Jusqu'à présent, le
Superman de Richard Donner restait indétrônable parmi les nombreuses adaptations des aventures du superhéros. On est en droit de penser que c'est toujours le cas. Mais il serait injuste de nier que le récent film de Bryan Singer,
Superman Returns, apporte une pierre non négligeable à l'édifice. Dès les premières minutes de cette version 2006, il est visible à travers de nombreux rappels que Bryan Singer tient à reprendre les bases posées par Richard Donner, ne serait-ce qu'à travers les images de Marlon Brando reprises du premier film. Cependant, depuis 1978, de l'eau a coulé sous les ponts : le cinéma a évolué, la société a changé, l'Histoire a continué son petit bonhomme de chemin.
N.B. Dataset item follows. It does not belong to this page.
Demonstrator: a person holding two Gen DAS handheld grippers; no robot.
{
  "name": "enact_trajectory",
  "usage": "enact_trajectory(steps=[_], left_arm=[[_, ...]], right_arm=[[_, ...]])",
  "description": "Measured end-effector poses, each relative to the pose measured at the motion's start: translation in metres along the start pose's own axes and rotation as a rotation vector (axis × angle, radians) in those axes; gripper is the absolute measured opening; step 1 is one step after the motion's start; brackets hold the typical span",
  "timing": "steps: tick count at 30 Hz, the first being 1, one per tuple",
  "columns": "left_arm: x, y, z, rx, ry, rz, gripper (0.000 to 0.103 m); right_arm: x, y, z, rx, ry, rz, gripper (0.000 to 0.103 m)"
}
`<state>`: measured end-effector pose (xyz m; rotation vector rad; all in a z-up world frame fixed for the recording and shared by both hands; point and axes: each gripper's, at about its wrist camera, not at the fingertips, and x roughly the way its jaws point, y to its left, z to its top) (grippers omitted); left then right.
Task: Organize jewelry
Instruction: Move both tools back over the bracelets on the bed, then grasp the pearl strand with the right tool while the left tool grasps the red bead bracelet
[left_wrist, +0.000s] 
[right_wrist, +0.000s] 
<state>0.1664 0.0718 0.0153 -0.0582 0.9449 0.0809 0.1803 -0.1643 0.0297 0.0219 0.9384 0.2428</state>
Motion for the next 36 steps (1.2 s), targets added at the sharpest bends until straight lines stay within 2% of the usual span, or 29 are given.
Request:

Qu'apporte Bryan Singer au mythe immortalisé à l'écran par le film de Richard Donner ?
Superman Returns est-il perverti par les travers du cinéma hollywoodien actuel ? Appartenant sans conteste au même univers, les deux longs métrages se distinguent pourtant sur de nombreux points, une évolution symptomatique de celle du cinéma, mais aussi révélatrice du contexte historique et du regard que chacun des deux réalisateurs porte sur le plus illustre des superhéros.
SUPERMAN RETURNS Superman renaît Richard Donner débutait son film dans les décors cristallins de la planète Krypton, à la veille de la destruction de cette dernière : les autorités locales restant sourdes aux avertissements de Jor-El (Marlon Brando), celui-ci n'avait d'autre choix que d'évader son fils dans un vaisseau en route vers la Terre. Dans
Superman Returns, Bryan Singer décide d'omettre le passé du héros sur sa planète, se contentant de faire entendre quelques phrases éloquentes du père, accompagnées d'un texte introductif. Nous sommes censés savoir de quoi il retourne. L'idée de génie du réalisateur est d'avoir commencé son film par l'arrivée d'un vaisseau s'écrasant brutalement, comme un météore, devant la maison des Kent. On pense alors brièvement assister à un flash-back sur l'arrivée de Superman sur Terre, alors qu'il s'agit de son retour, adulte, après un long voyage.
Superman revient, ou plutôt il renaît, ce qu'exprime physiquement ce parallèle – il est étreint par sa mère adoptive dès son arrivée. Mais il s'agit aussi d'une renaissance psychique puisque le héros a accompli la quête de ses racines, même s'il n'a trouvé qu'un monde éteint depuis longtemps. Il devient alors probable que le Superman que l'on est sur le point de découvrir sera bien différent du superhéros idéaliste et naïf dont Richard Donner dressait le portrait. Ce Superman est un "homme nouveau" (si l'on peut dire), il bénéficie d'une connaissance de l'univers mais aussi d'une connaissance de soi supérieure. Il accède à un autre stade. Mais est-ce pour le meilleur ?

Superman n'est pas le seul à faire son retour, son ennemi juré réapparaît aussi, comme en témoigne la scène d'introduction, qui précède l'arrivée du superhéros. Le film débute par un épisode dramatique montrant Lex Luthor assister à la mort d'une riche vieille dame, qu'il avait visiblement séduite. Cette introduction, qui confirme au passage qu'il s'agit bien de la suite des opus précédents (Lex Luthor est sorti de prison), en dit long sur les intentions du réalisateur. L'atmosphère intimiste voire un peu malsaine qui s'en dégage est révélatrice de la tonalité globale du film, lequel s'avère comme nous l'avions soupçonné nettement plus sombre que celui de Richard Donner. La tendance actuelle des films d'action consiste à entrer dans le vif du sujet, souvent au détriment des personnages, contrairement à la démarche d'une œuvre telle que
Superman, qui prenait le temps de mettre en place leur univers.
Superman Returns ne déroge pas à la règle puisque la première scène spectaculaire arrive relativement vite, mais avec Byran Singer aux commandes, on pouvait s'attendre à ce que l'accent soit mis sur les enjeux humains, comme c'était le cas dans
X-men. Et puis, les deux opus de
Spider-man, à travers lesquels Sam Raimi réinventait le concept du film de superhéros, sont passés par là, plaçant justement la barre très haut sur ce plan.
Superman Returns passe certes rapidement à l'action mais les scènes introductives sont percutantes, tandis que les personnages vont prendre le temps de se dévoiler.